* Exercise:
What is needed is a word-for-word copy of the listing below, without pictures.

*** Supplied information Section Begins ***

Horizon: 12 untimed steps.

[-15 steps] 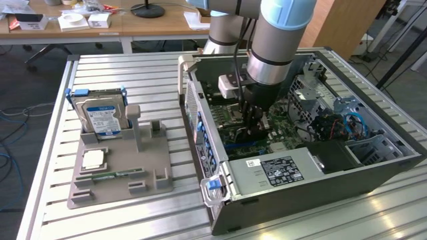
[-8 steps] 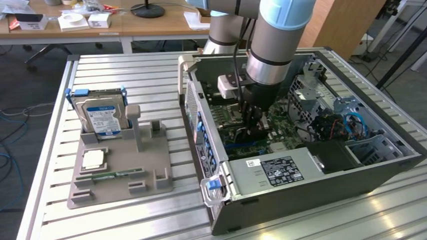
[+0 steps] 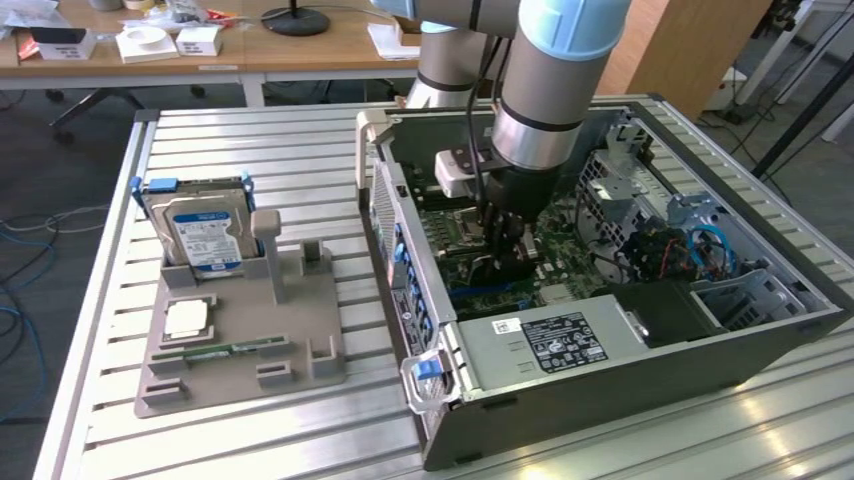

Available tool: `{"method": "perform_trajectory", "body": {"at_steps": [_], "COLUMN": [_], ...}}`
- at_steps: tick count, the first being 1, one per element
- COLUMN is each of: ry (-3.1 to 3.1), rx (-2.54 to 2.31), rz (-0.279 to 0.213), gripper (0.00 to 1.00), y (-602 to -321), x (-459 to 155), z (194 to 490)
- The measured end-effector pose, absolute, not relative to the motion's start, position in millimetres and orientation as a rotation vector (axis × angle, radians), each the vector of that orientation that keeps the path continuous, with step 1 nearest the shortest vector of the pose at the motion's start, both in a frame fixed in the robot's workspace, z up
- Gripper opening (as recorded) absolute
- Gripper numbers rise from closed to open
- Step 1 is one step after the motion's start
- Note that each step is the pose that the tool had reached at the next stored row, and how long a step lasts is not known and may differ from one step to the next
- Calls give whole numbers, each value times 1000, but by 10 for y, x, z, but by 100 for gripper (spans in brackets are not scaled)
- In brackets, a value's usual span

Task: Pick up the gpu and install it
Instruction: 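Insert the gpu into the slot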

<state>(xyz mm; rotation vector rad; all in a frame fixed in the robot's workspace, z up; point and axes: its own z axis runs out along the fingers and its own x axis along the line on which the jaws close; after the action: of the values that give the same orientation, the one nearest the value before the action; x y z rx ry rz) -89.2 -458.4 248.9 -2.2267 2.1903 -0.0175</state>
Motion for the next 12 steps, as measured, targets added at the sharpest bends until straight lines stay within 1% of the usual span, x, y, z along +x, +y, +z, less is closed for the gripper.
{"method": "perform_trajectory", "body": {"at_steps": [7,9,10,12], "ry": [2190,2190,2190,2190], "rx": [-2227,-2227,-2227,-2227], "rz": [-17,-17,-17,-17], "gripper": [26,28,34,34], "y": [-4583,-4583,-4583,-4583], "x": [-891,-891,-892,-891], "z": [2487,2487,2487,2487]}}
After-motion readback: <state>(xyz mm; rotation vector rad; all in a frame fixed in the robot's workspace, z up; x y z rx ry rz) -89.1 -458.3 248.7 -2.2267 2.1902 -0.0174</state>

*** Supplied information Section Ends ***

* Task output:
Horizon: 12 untimed steps.

[-15 steps] 
[-8 steps] 
[+0 steps] 

Available tool: `{"method": "perform_trajectory", "body": {"at_steps": [_], "COLUMN": [_], ...}}`
- at_steps: tick count, the first being 1, one per element
- COLUMN is each of: ry (-3.1 to 3.1), rx (-2.54 to 2.31), rz (-0.279 to 0.213), gripper (0.00 to 1.00), y (-602 to -321), x (-459 to 155), z (194 to 490)
- The measured end-effector pose, absolute, not relative to the motion's start, position in millimetres and orientation as a rotation vector (axis × angle, radians), each the vector of that orientation that keeps the path continuous, with step 1 nearest the shortest vector of the pose at the motion's start, both in a frame fixed in the robot's workspace, z up
- Gripper opening (as recorded) absolute
- Gripper numbers rise from closed to open
- Step 1 is one step after the motion's start
- Note that each step is the pose that the tool had reached at the next stored row, and how long a step lasts is not known and may differ from one step to the next
- Calls give whole numbers, each value times 1000, but by 10 for y, x, z, but by 100 for gripper (spans in brackets are not scaled)
- In brackets, a value's usual span

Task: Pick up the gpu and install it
Instruction: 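Insert the gpu into the slot
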
<state>(xyz mm; rotation vector rad; all in a frame fixed in the robot's workspace, z up; point and axes: its own z axis runs out along the fingers and its own x axis along the line on which the jaws close; after the action: of the values that give the same orientation, the one nearest the value before the action; x y z rx ry rz) -89.2 -458.4 248.9 -2.2267 2.1903 -0.0175</state>
Motion for the next 12 steps, as measured, targets added at the sharpest bends until straight lines stay within 1% of the usual span, x, y, z along +x, +y, +z, less is closed for the gripper.
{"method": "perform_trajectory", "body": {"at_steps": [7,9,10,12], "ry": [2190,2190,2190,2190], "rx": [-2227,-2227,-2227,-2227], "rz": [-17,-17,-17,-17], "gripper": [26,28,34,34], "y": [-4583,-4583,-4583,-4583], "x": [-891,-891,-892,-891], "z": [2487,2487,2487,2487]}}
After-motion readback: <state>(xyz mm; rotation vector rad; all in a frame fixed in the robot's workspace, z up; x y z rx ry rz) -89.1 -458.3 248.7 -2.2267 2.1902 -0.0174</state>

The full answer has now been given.